* [Instructions to follow]
Could the entries below be retyped exactly and in full?

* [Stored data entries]
──────────────────────────────

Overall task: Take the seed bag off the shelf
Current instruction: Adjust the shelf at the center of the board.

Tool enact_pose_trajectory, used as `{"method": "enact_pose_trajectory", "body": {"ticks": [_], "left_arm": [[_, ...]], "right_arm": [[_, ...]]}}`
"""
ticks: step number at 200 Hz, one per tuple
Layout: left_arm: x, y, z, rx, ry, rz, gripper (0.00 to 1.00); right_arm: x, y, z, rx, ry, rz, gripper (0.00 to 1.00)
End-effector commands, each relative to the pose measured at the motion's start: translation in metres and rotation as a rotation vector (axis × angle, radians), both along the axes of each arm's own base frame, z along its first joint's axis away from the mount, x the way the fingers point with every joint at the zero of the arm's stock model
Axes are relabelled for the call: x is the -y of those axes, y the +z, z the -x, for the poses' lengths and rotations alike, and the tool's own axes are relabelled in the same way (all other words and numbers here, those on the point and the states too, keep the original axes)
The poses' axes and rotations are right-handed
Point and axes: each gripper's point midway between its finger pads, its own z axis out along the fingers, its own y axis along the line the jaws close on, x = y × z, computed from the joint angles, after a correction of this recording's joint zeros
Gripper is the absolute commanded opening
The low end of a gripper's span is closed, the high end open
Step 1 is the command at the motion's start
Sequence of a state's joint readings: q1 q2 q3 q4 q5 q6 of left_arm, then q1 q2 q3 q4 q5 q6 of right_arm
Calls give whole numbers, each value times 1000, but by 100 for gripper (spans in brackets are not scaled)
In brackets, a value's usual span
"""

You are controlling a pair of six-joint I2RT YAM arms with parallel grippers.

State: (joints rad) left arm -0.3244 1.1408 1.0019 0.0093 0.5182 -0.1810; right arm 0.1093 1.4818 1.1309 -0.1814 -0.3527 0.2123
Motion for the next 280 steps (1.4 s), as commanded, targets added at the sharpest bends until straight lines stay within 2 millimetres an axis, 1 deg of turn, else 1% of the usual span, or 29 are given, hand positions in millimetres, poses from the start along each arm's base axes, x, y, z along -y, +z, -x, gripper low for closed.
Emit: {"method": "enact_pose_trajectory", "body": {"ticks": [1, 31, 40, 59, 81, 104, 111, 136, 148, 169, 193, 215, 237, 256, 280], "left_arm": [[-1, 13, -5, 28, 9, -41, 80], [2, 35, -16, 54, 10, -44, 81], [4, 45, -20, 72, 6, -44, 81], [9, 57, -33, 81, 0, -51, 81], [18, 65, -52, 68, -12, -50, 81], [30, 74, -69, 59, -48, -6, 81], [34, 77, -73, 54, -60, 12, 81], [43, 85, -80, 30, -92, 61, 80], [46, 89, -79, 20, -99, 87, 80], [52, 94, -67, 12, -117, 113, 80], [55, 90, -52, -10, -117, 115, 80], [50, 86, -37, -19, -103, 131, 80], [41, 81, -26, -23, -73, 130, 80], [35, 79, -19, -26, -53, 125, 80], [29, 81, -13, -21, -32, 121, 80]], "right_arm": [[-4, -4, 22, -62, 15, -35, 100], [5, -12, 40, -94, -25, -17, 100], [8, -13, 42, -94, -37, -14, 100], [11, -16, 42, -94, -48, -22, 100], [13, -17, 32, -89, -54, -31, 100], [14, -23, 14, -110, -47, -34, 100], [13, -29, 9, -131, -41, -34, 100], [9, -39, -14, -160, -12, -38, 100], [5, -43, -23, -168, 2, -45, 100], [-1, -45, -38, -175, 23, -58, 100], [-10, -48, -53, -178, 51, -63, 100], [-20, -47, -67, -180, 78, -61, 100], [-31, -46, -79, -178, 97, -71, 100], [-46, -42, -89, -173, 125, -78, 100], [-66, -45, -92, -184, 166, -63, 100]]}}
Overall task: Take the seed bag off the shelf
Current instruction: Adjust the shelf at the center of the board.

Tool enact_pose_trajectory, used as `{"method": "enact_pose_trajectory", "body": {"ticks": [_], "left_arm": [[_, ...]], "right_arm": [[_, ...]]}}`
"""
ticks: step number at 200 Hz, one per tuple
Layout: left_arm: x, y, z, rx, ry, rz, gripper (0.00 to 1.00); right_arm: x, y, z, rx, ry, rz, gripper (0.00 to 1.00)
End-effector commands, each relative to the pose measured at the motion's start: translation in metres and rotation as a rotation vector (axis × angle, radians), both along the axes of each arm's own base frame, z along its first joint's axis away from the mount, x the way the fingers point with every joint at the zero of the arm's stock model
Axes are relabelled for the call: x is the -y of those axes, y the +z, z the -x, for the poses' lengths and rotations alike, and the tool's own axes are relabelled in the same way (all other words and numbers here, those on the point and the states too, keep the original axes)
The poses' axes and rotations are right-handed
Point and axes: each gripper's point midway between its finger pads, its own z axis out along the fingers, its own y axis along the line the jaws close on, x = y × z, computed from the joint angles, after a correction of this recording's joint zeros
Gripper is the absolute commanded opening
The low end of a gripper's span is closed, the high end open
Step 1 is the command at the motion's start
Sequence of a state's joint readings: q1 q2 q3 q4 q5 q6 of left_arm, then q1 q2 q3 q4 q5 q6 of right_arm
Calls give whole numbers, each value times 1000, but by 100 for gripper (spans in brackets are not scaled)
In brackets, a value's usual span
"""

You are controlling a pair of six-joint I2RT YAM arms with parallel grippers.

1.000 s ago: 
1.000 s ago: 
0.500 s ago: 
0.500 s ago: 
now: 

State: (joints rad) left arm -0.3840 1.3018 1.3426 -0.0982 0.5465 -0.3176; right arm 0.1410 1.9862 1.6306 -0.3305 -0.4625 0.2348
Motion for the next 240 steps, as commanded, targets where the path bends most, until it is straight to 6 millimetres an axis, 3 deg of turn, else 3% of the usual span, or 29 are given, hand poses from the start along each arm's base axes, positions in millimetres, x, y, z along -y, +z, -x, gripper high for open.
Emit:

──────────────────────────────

* [Solution for this task]
Overall task: Take the seed bag off the shelf
Current instruction: Adjust the shelf at the center of the board.

Tool enact_pose_trajectory, used as `{"method": "enact_pose_trajectory", "body": {"ticks": [_], "left_arm": [[_, ...]], "right_arm": [[_, ...]]}}`
"""
ticks: step number at 200 Hz, one per tuple
Layout: left_arm: x, y, z, rx, ry, rz, gripper (0.00 to 1.00); right_arm: x, y, z, rx, ry, rz, gripper (0.00 to 1.00)
End-effector commands, each relative to the pose measured at the motion's start: translation in metres and rotation as a rotation vector (axis × angle, radians), both along the axes of each arm's own base frame, z along its first joint's axis away from the mount, x the way the fingers point with every joint at the zero of the arm's stock model
Axes are relabelled for the call: x is the -y of those axes, y the +z, z the -x, for the poses' lengths and rotations alike, and the tool's own axes are relabelled in the same way (all other words and numbers here, those on the point and the states too, keep the original axes)
The poses' axes and rotations are right-handed
Point and axes: each gripper's point midway between its finger pads, its own z axis out along the fingers, its own y axis along the line the jaws close on, x = y × z, computed from the joint angles, after a correction of this recording's joint zeros
Gripper is the absolute commanded opening
The low end of a gripper's span is closed, the high end open
Step 1 is the command at the motion's start
Sequence of a state's joint readings: q1 q2 q3 q4 q5 q6 of left_arm, then q1 q2 q3 q4 q5 q6 of right_arm
Calls give whole numbers, each value times 1000, but by 100 for gripper (spans in brackets are not scaled)
In brackets, a value's usual span
"""

You are controlling a pair of six-joint I2RT YAM arms with parallel grippers.

State: (joints rad) left arm -0.3244 1.1408 1.0019 0.0093 0.5182 -0.1810; right arm 0.1093 1.4818 1.1309 -0.1814 -0.3527 0.2123
Motion for the next 280 steps (1.4 s), as commanded, targets added at the sharpest bends until straight lines stay within 2 millimetres an axis, 1 deg of turn, else 1% of the usual span, or 29 are given, hand positions in millimetres, poses from the start along each arm's base axes, x, y, z along -y, +z, -x, gripper low for closed.
Emit: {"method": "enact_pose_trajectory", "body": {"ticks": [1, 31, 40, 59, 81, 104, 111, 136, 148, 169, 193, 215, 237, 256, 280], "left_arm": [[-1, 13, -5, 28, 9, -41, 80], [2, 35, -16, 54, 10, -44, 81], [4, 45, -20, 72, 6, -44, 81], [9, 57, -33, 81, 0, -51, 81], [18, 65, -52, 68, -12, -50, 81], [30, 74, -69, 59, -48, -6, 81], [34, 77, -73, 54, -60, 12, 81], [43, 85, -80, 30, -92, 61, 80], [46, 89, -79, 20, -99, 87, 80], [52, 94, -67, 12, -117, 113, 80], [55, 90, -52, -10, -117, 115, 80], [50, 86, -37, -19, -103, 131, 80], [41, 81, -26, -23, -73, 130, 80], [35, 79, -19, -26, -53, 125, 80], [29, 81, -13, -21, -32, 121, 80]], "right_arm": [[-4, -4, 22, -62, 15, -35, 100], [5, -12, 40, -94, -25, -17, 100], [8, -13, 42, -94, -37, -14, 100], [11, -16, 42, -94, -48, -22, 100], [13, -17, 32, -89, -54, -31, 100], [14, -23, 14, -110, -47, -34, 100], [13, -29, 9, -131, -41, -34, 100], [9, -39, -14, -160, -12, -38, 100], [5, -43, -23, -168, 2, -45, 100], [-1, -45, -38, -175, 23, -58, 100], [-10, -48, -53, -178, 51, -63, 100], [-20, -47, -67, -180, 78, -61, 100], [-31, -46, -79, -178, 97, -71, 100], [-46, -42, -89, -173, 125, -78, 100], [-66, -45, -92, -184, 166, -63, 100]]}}
Overall task: Take the seed bag off the shelf
Current instruction: Adjust the shelf at the center of the board.

Tool enact_pose_trajectory, used as `{"method": "enact_pose_trajectory", "body": {"ticks": [_], "left_arm": [[_, ...]], "right_arm": [[_, ...]]}}`
"""
ticks: step number at 200 Hz, one per tuple
Layout: left_arm: x, y, z, rx, ry, rz, gripper (0.00 to 1.00); right_arm: x, y, z, rx, ry, rz, gripper (0.00 to 1.00)
End-effector commands, each relative to the pose measured at the motion's start: translation in metres and rotation as a rotation vector (axis × angle, radians), both along the axes of each arm's own base frame, z along its first joint's axis away from the mount, x the way the fingers point with every joint at the zero of the arm's stock model
Axes are relabelled for the call: x is the -y of those axes, y the +z, z the -x, for the poses' lengths and rotations alike, and the tool's own axes are relabelled in the same way (all other words and numbers here, those on the point and the states too, keep the original axes)
The poses' axes and rotations are right-handed
Point and axes: each gripper's point midway between its finger pads, its own z axis out along the fingers, its own y axis along the line the jaws close on, x = y × z, computed from the joint angles, after a correction of this recording's joint zeros
Gripper is the absolute commanded opening
The low end of a gripper's span is closed, the high end open
Step 1 is the command at the motion's start
Sequence of a state's joint readings: q1 q2 q3 q4 q5 q6 of left_arm, then q1 q2 q3 q4 q5 q6 of right_arm
Calls give whole numbers, each value times 1000, but by 100 for gripper (spans in brackets are not scaled)
In brackets, a value's usual span
"""

You are controlling a pair of six-joint I2RT YAM arms with parallel grippers.

1.000 s ago: 
1.000 s ago: 
0.500 s ago: 
0.500 s ago: 
now: 

State: (joints rad) left arm -0.3840 1.3018 1.3426 -0.0982 0.5465 -0.3176; right arm 0.1410 1.9862 1.6306 -0.3305 -0.4625 0.2348
Motion for the next 240 steps, as commanded, targets where the path bends most, until it is straight to 6 millimetres an axis, 3 deg of turn, else 3% of the usual span, or 29 are given, hand poses from the start along each arm's base axes, positions in millimetres, x, y, z along -y, +z, -x, gripper high for open.
Emit:

This exercise has no more to it.